### Exercise
Work out how many lines of this material hold the word "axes". Write only that number.

### Material provided
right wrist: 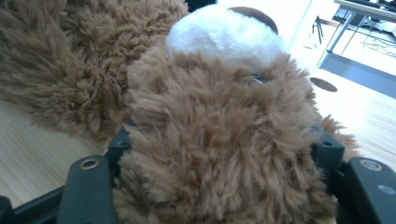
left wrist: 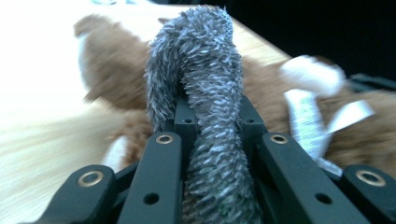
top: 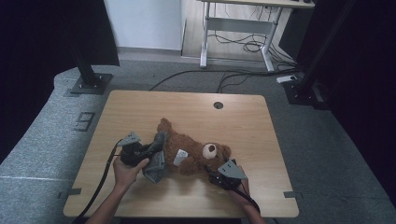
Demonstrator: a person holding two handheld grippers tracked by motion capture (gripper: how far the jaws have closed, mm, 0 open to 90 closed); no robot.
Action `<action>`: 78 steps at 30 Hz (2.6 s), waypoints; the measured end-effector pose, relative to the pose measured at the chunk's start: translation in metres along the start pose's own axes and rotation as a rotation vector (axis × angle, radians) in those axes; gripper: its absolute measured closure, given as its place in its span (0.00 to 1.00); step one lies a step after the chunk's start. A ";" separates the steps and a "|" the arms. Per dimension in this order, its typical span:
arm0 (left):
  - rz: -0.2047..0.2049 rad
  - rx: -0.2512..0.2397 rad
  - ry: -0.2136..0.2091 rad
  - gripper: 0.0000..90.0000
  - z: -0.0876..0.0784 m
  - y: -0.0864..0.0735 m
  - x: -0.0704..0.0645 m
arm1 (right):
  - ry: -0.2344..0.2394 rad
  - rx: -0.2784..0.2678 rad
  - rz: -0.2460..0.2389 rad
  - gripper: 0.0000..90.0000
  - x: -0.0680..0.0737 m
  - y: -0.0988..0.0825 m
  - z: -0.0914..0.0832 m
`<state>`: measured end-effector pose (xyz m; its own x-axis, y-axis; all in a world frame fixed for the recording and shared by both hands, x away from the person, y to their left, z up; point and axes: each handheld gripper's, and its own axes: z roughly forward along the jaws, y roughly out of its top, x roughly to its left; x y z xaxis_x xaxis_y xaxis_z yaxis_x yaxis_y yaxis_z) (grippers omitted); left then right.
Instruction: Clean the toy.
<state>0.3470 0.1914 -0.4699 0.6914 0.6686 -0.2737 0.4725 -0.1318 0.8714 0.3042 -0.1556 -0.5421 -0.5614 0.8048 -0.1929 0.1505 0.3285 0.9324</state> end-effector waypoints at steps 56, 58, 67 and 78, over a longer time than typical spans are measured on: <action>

### Written answer
2